From people’s ideas to their beliefs: in Don’t Forget We’re Here Forever, Lamorna Ash wonders why—and how—so many young people are converting to Christianity in Britain today. It’s no spoiler to say that Ash’s search for answers leads to some self-questioning too, but, crucially, she remains clear-eyed about her subject throughout. This is religion in the 21st century.

History

What about religion in the 19th century? Christopher Clark’s A Scandal in Königsberg has you covered. It’s noticeably slimmer than the historian’s previous doorstoppers, such as The Sleepwalkers and Revolutionary Spring, but might be even denser with scholarship and meaning. Its immediate subject is, as the title suggests, a religious scandal in a Prussian city—were society belles truly being corrupted by a pair of Lutheran pastors?—but Clark ranges much further, to explore everything from misogyny to liberal hypocrisy to the boundaries of reason itself.

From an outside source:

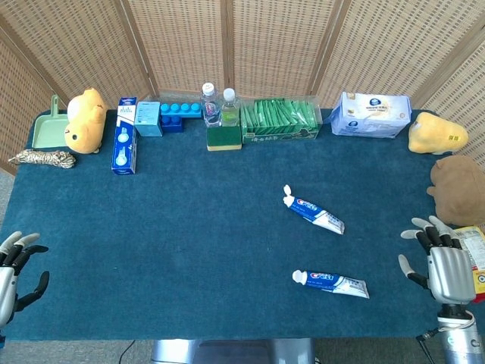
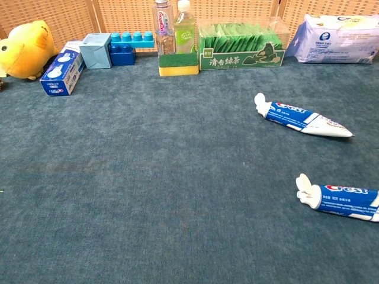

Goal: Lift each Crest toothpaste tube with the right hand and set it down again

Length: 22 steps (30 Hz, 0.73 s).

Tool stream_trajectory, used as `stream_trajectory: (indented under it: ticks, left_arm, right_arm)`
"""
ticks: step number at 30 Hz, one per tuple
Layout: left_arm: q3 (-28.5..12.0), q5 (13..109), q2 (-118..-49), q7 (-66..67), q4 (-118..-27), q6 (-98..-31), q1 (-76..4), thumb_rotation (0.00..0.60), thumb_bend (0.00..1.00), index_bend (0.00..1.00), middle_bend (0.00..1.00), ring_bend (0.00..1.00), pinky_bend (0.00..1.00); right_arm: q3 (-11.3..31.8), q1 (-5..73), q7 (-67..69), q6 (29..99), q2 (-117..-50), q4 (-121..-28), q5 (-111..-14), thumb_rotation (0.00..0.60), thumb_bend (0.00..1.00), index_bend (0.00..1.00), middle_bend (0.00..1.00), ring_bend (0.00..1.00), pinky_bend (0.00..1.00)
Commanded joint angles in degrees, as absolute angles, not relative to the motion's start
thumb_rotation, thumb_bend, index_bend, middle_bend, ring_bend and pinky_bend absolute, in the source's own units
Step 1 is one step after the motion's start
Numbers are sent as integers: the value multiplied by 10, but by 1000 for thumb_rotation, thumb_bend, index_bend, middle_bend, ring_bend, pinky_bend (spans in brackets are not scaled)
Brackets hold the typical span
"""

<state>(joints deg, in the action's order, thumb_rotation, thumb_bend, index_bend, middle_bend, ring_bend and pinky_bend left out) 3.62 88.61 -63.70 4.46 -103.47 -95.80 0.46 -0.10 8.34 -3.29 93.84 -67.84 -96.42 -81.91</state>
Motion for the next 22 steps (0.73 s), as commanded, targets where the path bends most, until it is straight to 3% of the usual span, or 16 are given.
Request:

Meanwhile, Justin Marozzi’s Captives and Companions belongs more in the doorstopper category—but we shouldn’t hold that against it. Its thickness is by necessity, as it tells the complicated (and often unspoken) history of slavery in the Islamic world. Marozzi puts his background in journalism to good use by digging up fresh details about those enslaved in centuries past, but especially by giving voice to people held in captivity today by Isis and other malign groups. The harrowing past, you come to realise, is also horrifyingly present.

Jason Burke, the Guardian’s international security correspondent, also deploys his journalistic skills, to investigate international terrorism in the 1970s, in his The Revolutionists. There is something strangely glamorous about his cast of characters and spread of locations—Carlos the Jackal, Leila Khaled, Iran, Germany, Japan—but Burke never allows us to lose sight of the nastiness, nor geopolitical significance, of the period. As for the preceding period, Frank Close’s Destroyer of Worlds gives us the history of nuclear science from the discovery of radiation in the 1890s to the detonation of thermonuclear bombs in the 1960s—when we truly gained the ability to destroy ourselves.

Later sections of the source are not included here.